The Alaska Department of Transportation and Public Facilities recently named “Darth Blader” as the winner of its 2023-2024 “Name a Snowplow” Contest.
[Above photo by the Alaska DOT&PF]
“Darth Blader” – selected from over 900 entries – will operate on the Glenn Highway from Muldoon to Hiland Road and the Seward Highway from 5th Ave to Potter’s Marsh.
The agency added that its “Name a Snowplow” is contest is a “fun and lighthearted way” for state residents to engage with its highway crews, while also recognizing the critical role snowplow operators play in keeping the state open and safe for everyone.
“Alaska’s winters require resilient efforts to keep our roads clear, and our maintenance and operations crews work tirelessly to ensure this,” noted Kirk Warren, Alaska DOT&PF’s central region maintenance & operations chief, in a statement.
State departments of transportation across the country use similar contests to raise the profile of its snowplow crews and highlight the importance of winter operations to the motoring public.
More than a few – such as the South Carolina Department of Transportation – are also now using snowplow simulators to better prepare their crews for winter operation scenarios.
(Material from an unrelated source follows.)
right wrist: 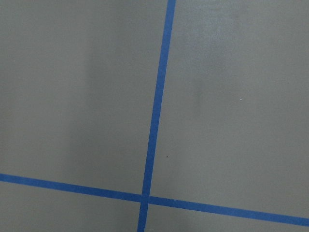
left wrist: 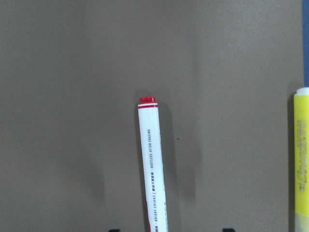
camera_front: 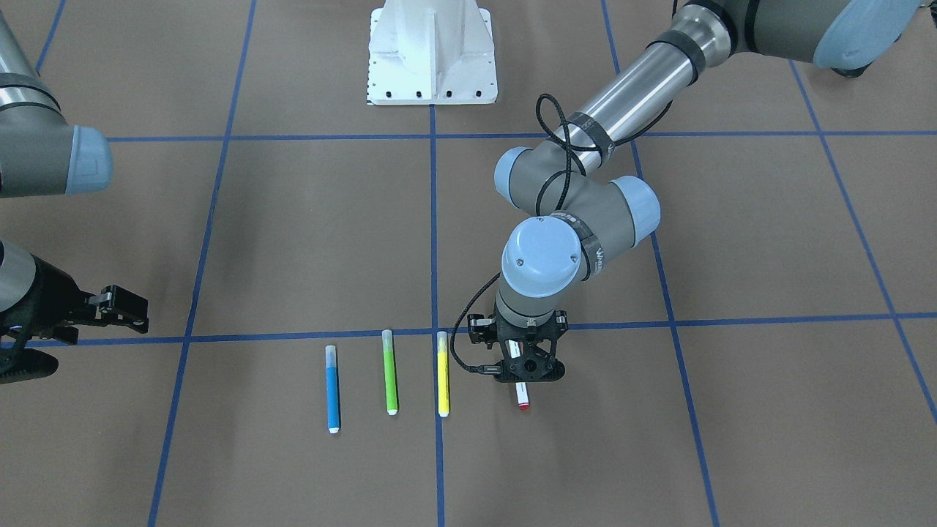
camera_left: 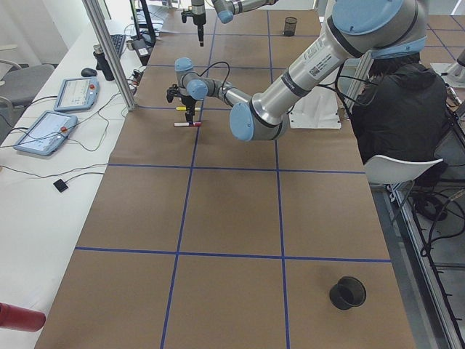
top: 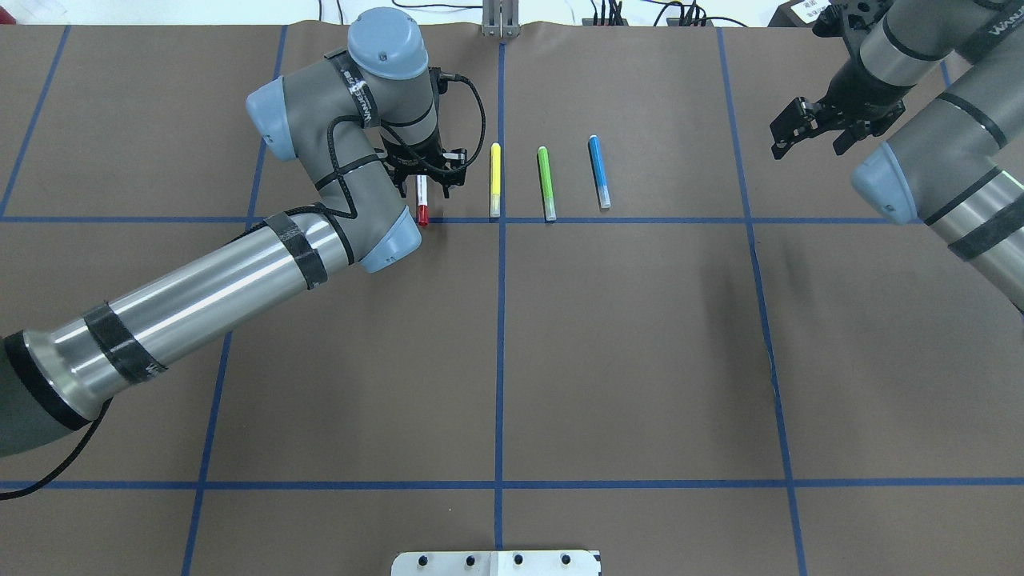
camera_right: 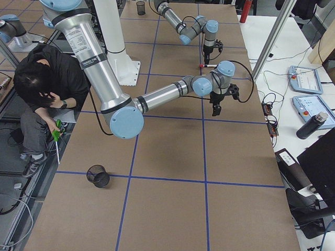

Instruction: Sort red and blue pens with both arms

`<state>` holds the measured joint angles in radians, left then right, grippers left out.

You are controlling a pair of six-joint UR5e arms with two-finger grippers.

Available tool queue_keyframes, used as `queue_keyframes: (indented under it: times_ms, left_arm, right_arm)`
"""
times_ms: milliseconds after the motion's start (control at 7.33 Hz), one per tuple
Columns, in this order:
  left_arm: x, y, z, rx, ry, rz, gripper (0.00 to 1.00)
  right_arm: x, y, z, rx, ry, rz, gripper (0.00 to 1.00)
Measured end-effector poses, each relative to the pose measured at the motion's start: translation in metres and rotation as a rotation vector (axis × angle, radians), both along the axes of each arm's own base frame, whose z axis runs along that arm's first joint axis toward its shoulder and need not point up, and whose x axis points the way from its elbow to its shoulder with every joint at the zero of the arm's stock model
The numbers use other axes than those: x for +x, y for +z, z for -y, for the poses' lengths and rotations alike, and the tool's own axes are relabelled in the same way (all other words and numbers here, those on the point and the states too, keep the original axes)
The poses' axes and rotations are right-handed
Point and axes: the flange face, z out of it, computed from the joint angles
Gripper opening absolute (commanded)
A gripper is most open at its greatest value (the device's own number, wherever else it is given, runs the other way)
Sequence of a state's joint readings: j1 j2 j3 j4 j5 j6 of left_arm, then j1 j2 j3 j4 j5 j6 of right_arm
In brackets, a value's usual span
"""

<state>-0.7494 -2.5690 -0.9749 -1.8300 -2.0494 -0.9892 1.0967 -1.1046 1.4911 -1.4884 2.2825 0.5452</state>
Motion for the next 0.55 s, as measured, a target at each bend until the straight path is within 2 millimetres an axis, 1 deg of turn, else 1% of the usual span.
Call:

Meanwhile, several states are now setting aside a day to specifically honor the work done by the snowplow crews servicing their roads.
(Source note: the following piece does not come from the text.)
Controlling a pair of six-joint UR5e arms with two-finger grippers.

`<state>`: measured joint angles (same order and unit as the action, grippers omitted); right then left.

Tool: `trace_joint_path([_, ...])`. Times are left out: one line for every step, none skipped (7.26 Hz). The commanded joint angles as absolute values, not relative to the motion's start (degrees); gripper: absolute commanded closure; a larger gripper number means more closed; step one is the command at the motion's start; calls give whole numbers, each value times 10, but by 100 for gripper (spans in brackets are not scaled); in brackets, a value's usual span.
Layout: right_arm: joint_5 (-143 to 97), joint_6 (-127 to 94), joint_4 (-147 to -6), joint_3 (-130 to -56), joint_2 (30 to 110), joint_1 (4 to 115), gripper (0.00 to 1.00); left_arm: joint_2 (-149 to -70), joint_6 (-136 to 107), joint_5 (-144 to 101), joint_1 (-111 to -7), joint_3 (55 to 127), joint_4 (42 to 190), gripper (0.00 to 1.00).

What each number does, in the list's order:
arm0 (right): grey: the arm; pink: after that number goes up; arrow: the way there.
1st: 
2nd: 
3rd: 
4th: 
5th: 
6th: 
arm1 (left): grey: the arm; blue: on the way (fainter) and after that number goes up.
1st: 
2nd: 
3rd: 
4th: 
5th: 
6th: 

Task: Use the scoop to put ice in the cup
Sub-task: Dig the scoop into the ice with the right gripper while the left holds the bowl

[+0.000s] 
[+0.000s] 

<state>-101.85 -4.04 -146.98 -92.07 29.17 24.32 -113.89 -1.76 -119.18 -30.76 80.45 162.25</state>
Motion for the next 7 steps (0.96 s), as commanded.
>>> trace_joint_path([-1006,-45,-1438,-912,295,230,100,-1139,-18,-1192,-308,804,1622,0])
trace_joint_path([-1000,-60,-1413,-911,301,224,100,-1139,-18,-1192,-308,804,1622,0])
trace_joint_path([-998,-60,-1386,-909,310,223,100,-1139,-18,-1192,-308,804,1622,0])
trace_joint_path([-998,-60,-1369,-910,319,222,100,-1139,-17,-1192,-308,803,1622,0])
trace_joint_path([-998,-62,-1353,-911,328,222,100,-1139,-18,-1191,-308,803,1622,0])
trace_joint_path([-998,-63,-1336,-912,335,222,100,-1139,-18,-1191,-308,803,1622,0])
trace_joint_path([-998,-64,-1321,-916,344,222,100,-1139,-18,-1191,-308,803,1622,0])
For example, Governor Tony Evers (D) recently proclaimed November 27 as “Snowplow Driver Appreciation Day” in Wisconsin to remind motorists to give snowplow drivers plenty of space to complete their jobs safely.
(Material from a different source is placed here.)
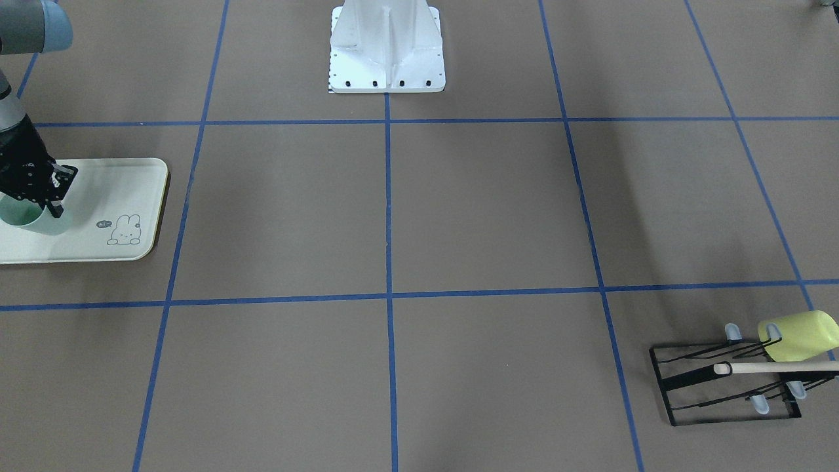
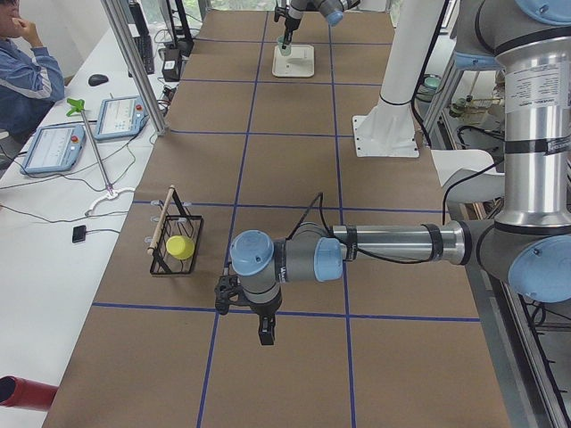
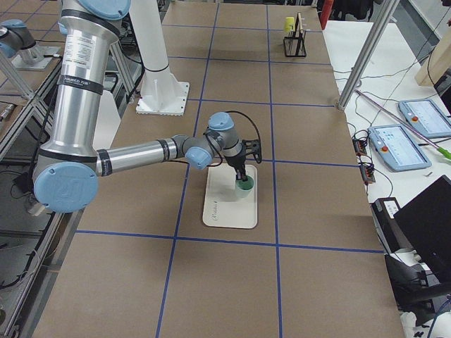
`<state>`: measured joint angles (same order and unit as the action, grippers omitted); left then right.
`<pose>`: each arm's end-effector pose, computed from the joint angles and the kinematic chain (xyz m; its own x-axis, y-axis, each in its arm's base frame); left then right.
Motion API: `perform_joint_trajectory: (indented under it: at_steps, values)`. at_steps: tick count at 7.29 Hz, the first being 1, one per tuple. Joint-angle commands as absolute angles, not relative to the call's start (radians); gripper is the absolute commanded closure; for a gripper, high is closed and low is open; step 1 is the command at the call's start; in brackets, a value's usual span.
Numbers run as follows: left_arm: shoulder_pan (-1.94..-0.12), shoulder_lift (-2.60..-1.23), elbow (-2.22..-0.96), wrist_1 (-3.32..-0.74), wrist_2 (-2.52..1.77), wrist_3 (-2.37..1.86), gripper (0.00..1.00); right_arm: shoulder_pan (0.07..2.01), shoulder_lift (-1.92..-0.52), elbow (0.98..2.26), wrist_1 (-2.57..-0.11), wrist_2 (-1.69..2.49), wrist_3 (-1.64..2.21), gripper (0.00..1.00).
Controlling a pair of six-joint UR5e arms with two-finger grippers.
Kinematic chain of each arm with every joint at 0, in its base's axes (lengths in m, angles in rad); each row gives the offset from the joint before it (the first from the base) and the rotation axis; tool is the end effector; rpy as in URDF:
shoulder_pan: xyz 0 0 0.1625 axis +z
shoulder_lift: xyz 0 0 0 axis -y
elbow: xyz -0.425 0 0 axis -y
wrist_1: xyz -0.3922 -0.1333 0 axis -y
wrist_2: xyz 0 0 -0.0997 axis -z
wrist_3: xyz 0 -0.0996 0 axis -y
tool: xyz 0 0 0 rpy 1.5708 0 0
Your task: Left arm grabs green cup and hands to right arm on tray
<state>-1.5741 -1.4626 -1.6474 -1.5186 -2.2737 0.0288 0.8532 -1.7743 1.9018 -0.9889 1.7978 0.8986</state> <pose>-0.0704 -0.4389 0.6815 0.7626 -0.0279 -0.6463 -0.0187 0.9977 -0.0651 -0.2071 -0.4059 0.5376 0.7875 -0.0205 0.6160 -0.1883 0.9437 0.2720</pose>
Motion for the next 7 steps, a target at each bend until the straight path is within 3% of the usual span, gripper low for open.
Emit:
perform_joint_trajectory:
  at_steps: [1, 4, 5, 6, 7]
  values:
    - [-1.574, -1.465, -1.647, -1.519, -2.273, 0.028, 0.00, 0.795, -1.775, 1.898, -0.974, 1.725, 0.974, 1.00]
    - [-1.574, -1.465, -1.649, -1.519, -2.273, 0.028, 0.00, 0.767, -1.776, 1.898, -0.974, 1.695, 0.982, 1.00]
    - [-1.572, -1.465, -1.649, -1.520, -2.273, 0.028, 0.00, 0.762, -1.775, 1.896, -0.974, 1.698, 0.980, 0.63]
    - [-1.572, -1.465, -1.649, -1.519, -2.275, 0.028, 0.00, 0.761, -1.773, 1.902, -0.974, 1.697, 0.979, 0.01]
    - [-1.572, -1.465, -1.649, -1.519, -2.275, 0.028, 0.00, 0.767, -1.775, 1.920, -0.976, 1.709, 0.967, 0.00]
The Wisconsin County Highway Association and the Wisconsin Department of Transportation helped support that one-day event, which also served as an outreach event to remind motorists to slow down and be alert during winter weather.
“Wisconsin’s snowplow drivers work long hours in tough conditions to keep roads clear and safe every winter season,” said Craig Thompson, Wisconsin DOT secretary and newly-elected president of the American Association of State Highway and Transportation Officials, in a statement.
“We applaud them for their dedication to safety and service, and also ask that drivers do their part to keep our roadways safe,” he added. “Eliminate distractions when driving, always give snowplows room to work and, when possible, avoid travel during major storms.”
For more than 100 years, the Wisconsin DOT said it has maintained a “unique partnership” with the state’s 72 county highway departments. During the winter, county highway workers help provide snow plowing, salting, and liquid brine applications on interstates and state highways.
The agency added that it works with Wisconsin counties year-round to establish best practices and test new tools for safety and efficiency.
“Wisconsin winter weather can wreak havoc on travel plans,” explained WCHA Executive Director Patrick Vander Sanden.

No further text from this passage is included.